Sometido el caserío a una ocupación desaforada por parte de la aristocracia lisonjera, advenediza, tradicional o corrupta, que lo misma da, este Real Sitio fue convirtiéndose en recogimiento veraniego de cuitas indescifrables escondidas en soporíferos rigodones a la sombra de los viejos árboles en el patio o jardín de la casa solariega que correspondiera. Acompañada la reina Isabel, a veces repleta de algún infante en gestación, en otras ocasiones gestando el tercer o cuarto vuelco del cocido madrileño de turno, la corte de los milagros metidos en lujosos oropeles acabó por desvirtuar una convivencia desigual inaugurada por aquel pobre Carlos III atemorizado por los sans-culottes nacidos entre la calle Embajadores, Tribulete, Sombrete y Mesón de Paredes.
A la reina menos niña ya la acompañaban en 1849 un cohorte de gusarapistas, que diría mi querido suegro, encabezada por los duques de Gor, los condes de Pinohermoso, los Oñate, Arana, Conquista, marquesa de Santa Cruz, Molins, Piñals, Pidal, Carondelet, Miranda, Esthernazy, Arrazola, Figueras o Álvarez. Para dar aún más lustre, la princesa de Carini acabó por instalarse en el regazo de aquella reina tan mal querida, junto con los duques de Alba, Ahumanda, Veragua, Cerbellón y Campo Alanje, ya fuera bailando en los jardines el día de Santa Cristina o en dentro del laberinto, el 20 de julio de aquel año; escuchando ópera en el teatro de corte tres días después o degustando los resultados de la cacería en Riofrío el 8 de septiembre.

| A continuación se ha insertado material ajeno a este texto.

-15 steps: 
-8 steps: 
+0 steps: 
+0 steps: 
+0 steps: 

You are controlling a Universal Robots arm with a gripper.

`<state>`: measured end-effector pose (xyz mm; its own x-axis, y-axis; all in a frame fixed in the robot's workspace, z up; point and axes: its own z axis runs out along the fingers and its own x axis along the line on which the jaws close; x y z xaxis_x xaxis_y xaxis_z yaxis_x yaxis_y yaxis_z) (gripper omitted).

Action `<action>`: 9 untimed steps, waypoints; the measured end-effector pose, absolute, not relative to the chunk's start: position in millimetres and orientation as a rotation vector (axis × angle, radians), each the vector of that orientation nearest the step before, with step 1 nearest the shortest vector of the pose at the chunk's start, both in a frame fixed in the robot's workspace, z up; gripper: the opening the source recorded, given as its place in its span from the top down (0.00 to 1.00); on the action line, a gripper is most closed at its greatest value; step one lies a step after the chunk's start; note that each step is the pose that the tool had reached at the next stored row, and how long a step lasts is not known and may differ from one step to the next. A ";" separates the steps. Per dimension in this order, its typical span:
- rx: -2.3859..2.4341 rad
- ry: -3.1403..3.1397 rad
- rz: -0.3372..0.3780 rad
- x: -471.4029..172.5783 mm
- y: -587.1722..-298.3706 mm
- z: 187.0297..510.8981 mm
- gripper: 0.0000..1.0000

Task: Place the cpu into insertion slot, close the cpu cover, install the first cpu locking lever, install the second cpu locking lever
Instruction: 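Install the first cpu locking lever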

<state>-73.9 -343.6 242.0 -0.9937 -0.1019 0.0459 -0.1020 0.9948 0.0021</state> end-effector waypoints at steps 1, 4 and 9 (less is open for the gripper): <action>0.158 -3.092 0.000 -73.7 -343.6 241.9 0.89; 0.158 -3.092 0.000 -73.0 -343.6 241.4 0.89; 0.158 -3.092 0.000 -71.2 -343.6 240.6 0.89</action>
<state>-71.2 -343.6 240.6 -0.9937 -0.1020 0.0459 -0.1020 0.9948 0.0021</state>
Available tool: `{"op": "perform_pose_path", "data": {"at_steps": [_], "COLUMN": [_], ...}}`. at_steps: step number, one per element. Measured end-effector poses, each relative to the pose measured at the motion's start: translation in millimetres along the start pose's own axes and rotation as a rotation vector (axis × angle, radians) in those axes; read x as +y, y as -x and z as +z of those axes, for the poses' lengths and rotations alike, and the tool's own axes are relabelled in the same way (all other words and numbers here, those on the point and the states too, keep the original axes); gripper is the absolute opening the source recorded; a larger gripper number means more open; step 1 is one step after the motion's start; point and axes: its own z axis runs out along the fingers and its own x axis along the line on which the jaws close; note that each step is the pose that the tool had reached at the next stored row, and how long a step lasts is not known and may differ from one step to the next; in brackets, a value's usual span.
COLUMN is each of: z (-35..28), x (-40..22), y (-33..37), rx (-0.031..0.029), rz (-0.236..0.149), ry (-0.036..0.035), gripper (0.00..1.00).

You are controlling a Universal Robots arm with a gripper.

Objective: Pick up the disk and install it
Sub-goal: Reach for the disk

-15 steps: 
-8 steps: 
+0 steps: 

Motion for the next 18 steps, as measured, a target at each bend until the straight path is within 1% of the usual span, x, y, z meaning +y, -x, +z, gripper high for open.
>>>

No obstante, de todos aquellos nobles y aristócratas, verdaderos inventores del veraneo, me gustaría destacar a uno de ellos por lo discreto y poco recordado. Sin duda, el marqués de Alcañices escondía entre esas sílabas tan zamoranas un pasado segoviano muy poco recordado. Ese Nicolás Osorio y Zayas, que acompañaba a Isabel II y su corro en la frescura de los atardeceres serranos que este Paraíso ha venido regalando a sus visitantes independientemente de su condición, guardaba una nostalgia cuellarana bien definida. Además de Alcañices, aquel Osorio, algunos de los que le antecedían y todos los que le precedieron, llevaba en el pecho la seña del condado de Grajal y, especialmente, el ducado de Alburquerque que aún hoy día ostenta el señorío afortunadamente virtual de la maravillosa e incomparable villa segoviana enriscada en torno a una fortaleza que una vez habitara el lugar teniente de Alfonso VI de Castilla, Pero Ansúrez.
Y recordando el veraneo diletante de todo aquella caterva desocupada, no puedo dejar de evocar los calurosos atardeceres de aquellos Alburquerque metidos entre la seca greda y el pinar alimentados por el Cega bendito que tanto ama Fermín de los Reyes. Sometidos al descrédito de una política podrida por la difamación más lacerante, soy incapaz de obviar, dentro de la placidez que otorga este Real Sitio a quiénes aquí vienen a buscar el olvido que encierra un verano dentro de la cerca, la poca inocencia que ha vestido durante siglo y tres cuartos el condenado veraneo. Tan celebrado por aquellos que persiguen el mañana sin memoria, he de suponer que, entre vuelta y paso, muchos de aquellos veraneantes palaciegos ahogaban la frustración de la intrascendencia envuelta en bambolla indecente, olvidando que la celebración del ayer y el arrastre de un desprecio constructor del mañana más efímero, como bien habría de saber Pepe Osorio, por más que su labor quedara ensombrecida por la oscura nimiedad del patrocinado que habría de consumir la memoria de un futuro común.